In the urban areas, the landowners had the advantages of better education facilities and more convenient access to banking and business opportunities. This elite exodus from the barangays, however, brought erosion of landlord-tenant and patron-client ties. The exodus of the wealthiest families also caused patronage of local programs and charities to suffer.
The strength of dyadic patterns in Philippine life probably caused farmers to continue to seek new patron-client relationships within their barangays or municipalities. Their personal alliance systems continued to stress the vertical dimension more than the horizontal. Likewise, they sought noninstitutional means for settling disputes, rarely going to court except as a last resort. Just as the local landlord used to be the arbiter of serious disputes, so the barangay head could be called on to perform this function.
The traditional rural village was an isolated settlement, influenced by a set of values that discouraged change. It relied, to a great extent, on subsistence farming. By the 1980s, land reform and leaseholding arrangements had somewhat limited the role of the landlords so that farmers could turn to government credit agencies and merchants as sources of credit. Even the categories of landlord and tenant changed, because one who owned land might also rent additional land and thus become both a landlord and a tenant.

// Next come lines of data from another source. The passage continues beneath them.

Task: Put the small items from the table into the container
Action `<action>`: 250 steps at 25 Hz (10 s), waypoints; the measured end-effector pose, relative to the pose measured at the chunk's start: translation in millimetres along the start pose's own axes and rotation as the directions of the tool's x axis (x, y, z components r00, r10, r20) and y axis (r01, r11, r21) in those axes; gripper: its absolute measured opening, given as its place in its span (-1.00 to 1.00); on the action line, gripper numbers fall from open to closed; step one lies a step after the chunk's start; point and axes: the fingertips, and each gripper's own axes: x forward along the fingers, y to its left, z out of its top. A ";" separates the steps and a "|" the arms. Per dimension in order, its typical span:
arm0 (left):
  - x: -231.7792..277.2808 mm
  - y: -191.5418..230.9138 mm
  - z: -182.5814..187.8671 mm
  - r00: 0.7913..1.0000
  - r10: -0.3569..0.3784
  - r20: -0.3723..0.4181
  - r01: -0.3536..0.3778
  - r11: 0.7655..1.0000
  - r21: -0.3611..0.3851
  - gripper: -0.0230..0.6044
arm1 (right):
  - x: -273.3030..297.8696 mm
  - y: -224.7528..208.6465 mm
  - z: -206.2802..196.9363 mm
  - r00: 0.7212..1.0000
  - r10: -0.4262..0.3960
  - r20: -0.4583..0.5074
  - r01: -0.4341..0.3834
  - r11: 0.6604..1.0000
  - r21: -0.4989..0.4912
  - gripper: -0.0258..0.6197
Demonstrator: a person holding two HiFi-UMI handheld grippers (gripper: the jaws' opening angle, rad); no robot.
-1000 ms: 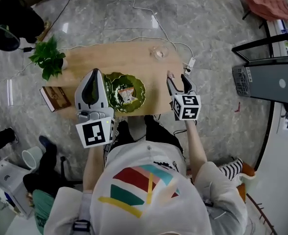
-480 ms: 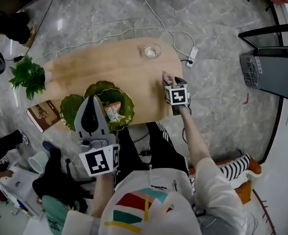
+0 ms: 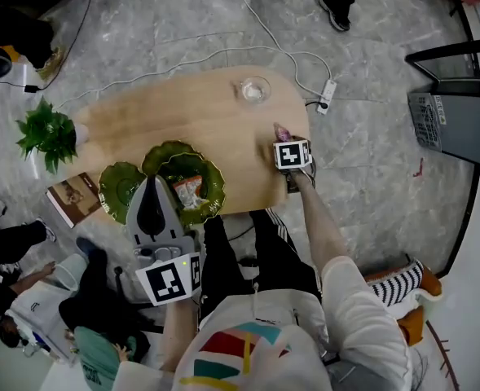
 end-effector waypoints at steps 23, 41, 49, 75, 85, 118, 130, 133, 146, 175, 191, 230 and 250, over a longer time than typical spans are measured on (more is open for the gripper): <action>-95.7 101.3 150.0 0.922 0.182 0.342 -0.182 0.983 -0.032 -0.90 | -354.3 150.2 152.5 0.687 0.283 0.670 -0.183 0.959 -0.218 -0.34; -182.1 193.3 128.5 0.861 0.378 0.340 -0.360 0.926 -0.117 -0.90 | -447.6 315.2 152.5 0.499 0.610 0.616 -0.291 0.787 -0.545 -0.34; -160.1 203.6 104.8 0.861 0.440 0.255 -0.419 0.898 -0.135 -0.90 | -374.9 324.9 174.5 0.596 0.730 0.335 -0.319 0.598 -0.735 -0.34; -82.4 247.1 -26.0 0.838 0.543 0.054 -0.528 0.832 -0.170 -0.90 | -94.2 386.8 109.1 0.671 0.477 -0.567 -0.633 -0.029 -0.774 -0.28; -92.7 248.8 0.7 0.843 0.528 0.104 -0.509 0.845 -0.161 -0.90 | -125.9 395.4 136.3 0.695 0.546 -0.468 -0.576 0.034 -0.817 -0.28; -170.2 202.9 149.0 0.836 0.363 0.413 -0.360 0.929 -0.087 -0.90 | -492.7 368.0 179.8 0.385 0.667 0.638 -0.230 0.739 -0.634 -0.88; -175.3 205.2 142.9 0.839 0.371 0.397 -0.363 0.927 -0.099 -0.90 | -491.5 378.4 177.0 0.390 0.682 0.619 -0.198 0.718 -0.667 -0.88; -179.4 210.2 143.5 0.828 0.394 0.400 -0.383 0.917 -0.111 -0.90 | -492.2 383.5 177.6 0.387 0.695 0.606 -0.200 0.705 -0.680 -0.88; -238.8 289.4 89.4 0.809 0.482 0.337 -0.461 0.875 -0.147 -0.90 | -477.3 476.8 143.8 0.332 0.757 0.562 -0.345 0.652 -0.675 -0.86; -243.1 446.9 -166.0 0.936 0.349 0.039 -0.346 0.936 -0.060 -0.90 | 10.0 617.4 -8.4 0.946 0.257 0.200 -0.238 0.965 -0.112 -0.25; -263.5 459.0 -161.4 0.897 0.440 0.033 -0.437 0.896 -0.079 -0.90 | 20.3 606.9 -23.7 0.965 0.235 0.113 -0.209 0.957 -0.202 -0.35; -188.5 345.9 -3.7 0.943 0.221 0.250 -0.212 0.975 -0.062 -0.90 | -333.1 485.4 101.9 0.667 0.401 0.628 -0.210 0.910 -0.358 -0.35; -158.4 332.1 -25.6 0.961 0.198 0.191 -0.192 0.980 -0.053 -0.90 | -292.1 454.8 106.1 0.727 0.358 0.586 -0.181 0.923 -0.339 -0.35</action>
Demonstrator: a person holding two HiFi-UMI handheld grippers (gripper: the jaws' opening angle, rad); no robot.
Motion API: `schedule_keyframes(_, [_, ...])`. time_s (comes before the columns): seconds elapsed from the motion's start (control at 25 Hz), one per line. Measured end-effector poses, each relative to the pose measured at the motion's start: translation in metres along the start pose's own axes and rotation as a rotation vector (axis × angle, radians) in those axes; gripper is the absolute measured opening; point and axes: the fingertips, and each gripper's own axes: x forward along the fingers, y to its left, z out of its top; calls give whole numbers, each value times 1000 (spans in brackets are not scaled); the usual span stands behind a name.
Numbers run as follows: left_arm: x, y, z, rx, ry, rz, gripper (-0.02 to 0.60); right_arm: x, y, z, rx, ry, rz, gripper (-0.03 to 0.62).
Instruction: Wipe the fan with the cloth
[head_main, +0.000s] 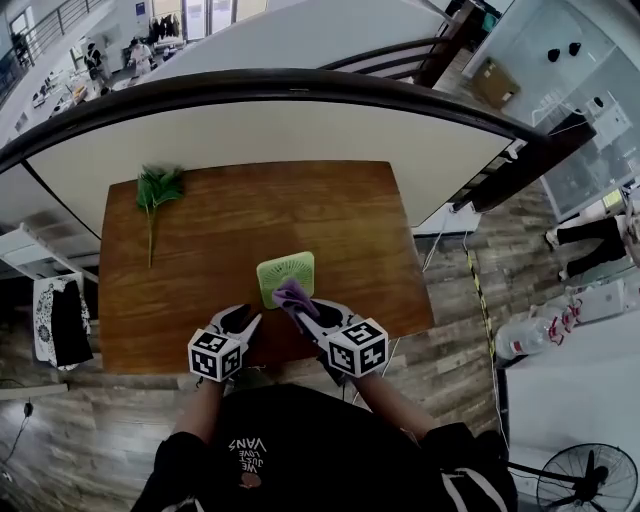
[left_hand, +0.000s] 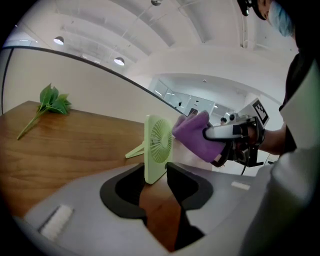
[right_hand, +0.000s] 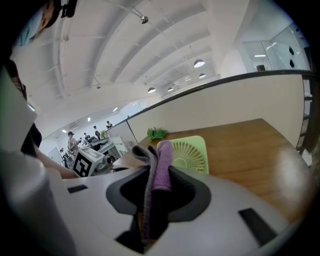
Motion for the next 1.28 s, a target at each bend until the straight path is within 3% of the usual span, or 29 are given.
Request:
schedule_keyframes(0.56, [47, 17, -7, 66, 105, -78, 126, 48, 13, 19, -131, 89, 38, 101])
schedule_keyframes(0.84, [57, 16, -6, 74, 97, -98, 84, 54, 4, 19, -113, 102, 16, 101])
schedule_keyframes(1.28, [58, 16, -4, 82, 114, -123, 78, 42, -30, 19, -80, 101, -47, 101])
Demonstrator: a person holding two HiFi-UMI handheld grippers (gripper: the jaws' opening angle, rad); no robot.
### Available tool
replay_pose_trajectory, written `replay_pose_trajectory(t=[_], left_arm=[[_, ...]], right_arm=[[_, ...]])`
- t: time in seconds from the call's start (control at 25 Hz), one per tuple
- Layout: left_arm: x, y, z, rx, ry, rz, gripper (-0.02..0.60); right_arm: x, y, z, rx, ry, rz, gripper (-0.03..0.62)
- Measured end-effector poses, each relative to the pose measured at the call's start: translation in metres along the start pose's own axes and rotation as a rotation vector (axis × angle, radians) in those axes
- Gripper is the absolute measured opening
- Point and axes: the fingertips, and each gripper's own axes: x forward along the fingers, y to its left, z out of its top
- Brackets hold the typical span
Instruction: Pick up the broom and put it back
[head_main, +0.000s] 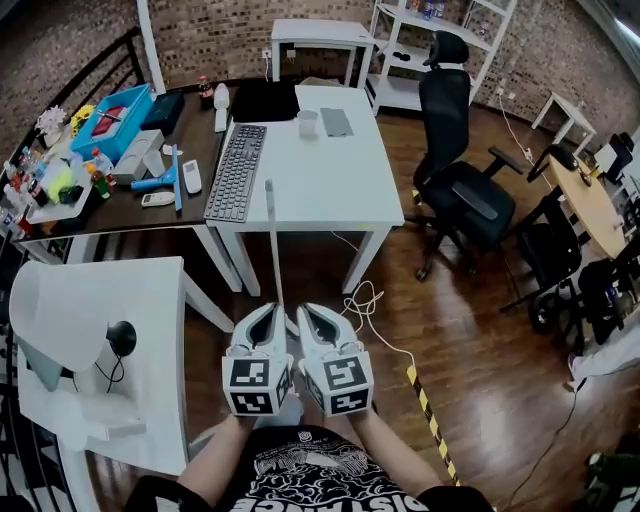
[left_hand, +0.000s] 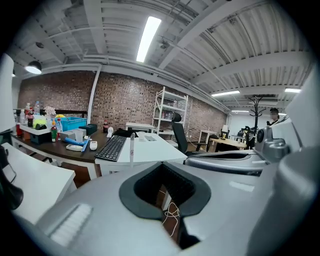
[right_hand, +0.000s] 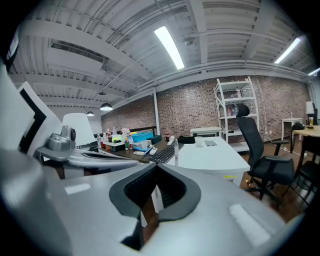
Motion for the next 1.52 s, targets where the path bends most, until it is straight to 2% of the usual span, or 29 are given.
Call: replay_pose_trajectory(t=[0.36,0.4,0.68,0.84,1.04,1.32,1.52], left_arm=[[0.047,0.053,0.038,-0.044,-0.034,0.020,0.005],[0.052,0.058,0.041,-0.049,-0.033,0.020,0.005],[0.081,0.091,0.042,-0.061,-0.016,0.003,0.006],[0.095,0.099,0.046,-0.069,-0.009,-0.016,0.006],[0.110,0.105,0.048,-0.069,0.008,-0.025,0.006],[0.129,0.124,0.053,-0.075,0.016,0.013,0.006],[0.136,0.127,0.057,-0.074,0.018,0.023,0.006]], right_arm=[[0.081,-0.011,0.024,-0.013,0.008,0.018,0.002],[0.090,-0.012,0.025,-0.014,0.013,0.022,0.020],[0.148,-0.029,0.027,-0.038,0.046,-0.004,0.051],[0.174,-0.038,0.025,-0.026,0.062,-0.018,0.080],[0.203,-0.048,0.021,-0.010,0.067,-0.017,0.081],[0.243,-0.065,0.010,0.054,0.088,0.002,0.108],[0.267,-0.074,-0.001,0.055,0.118,0.003,0.120]])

In many barangays, the once peaceful atmosphere of the community was gone, and community cohesion was further complicated by the effects of the New People's Army (NPA) insurgency (see The Communist Insurgency , ch. 5). If residents aided the NPA, they faced punishment from government troops. Government troops could not be everywhere at all times, however, and when they left, those who aided the government faced vengeance from the NPA. One approach that the government took was to organize the villagers into armed vigilante groups. Such groups, however, have often been accused of extortion, intimidation, and even torture (see Civil-Military Relations, ch. 4).
Economic organization of Philippine farmers has been largely ineffective. This fact has worked to the disadvantage of all of the farmers, especially the landless farm workers who were neither owners nor tenants. These landless farmers remained in abject poverty with little opportunity to better their lot or benefit from land reform or welfare programs.
Even in the 1990s, the pace of life was slower in rural than in urban areas. Increased communication and education had brought rural and urban culture closer to a common outlook, however, and the trend toward scientific agriculture and a market economy had brought major changes in the agricultural base (see Agriculture, Forestry, and Fishing, ch. 3). Scientific farming on a commercialized basis, land reform programs, and increased access to education and to mass media were all bringing change. In spite of migration to cities, the rural areas continued to grow in population, from about 33 million in 1980 to nearly 38 million in 1985. Rural living conditions also improved significantly, so that by the early 1990s most houses, except in the most remote areas, were built of strong material and equipped with electricity and indoor plumbing.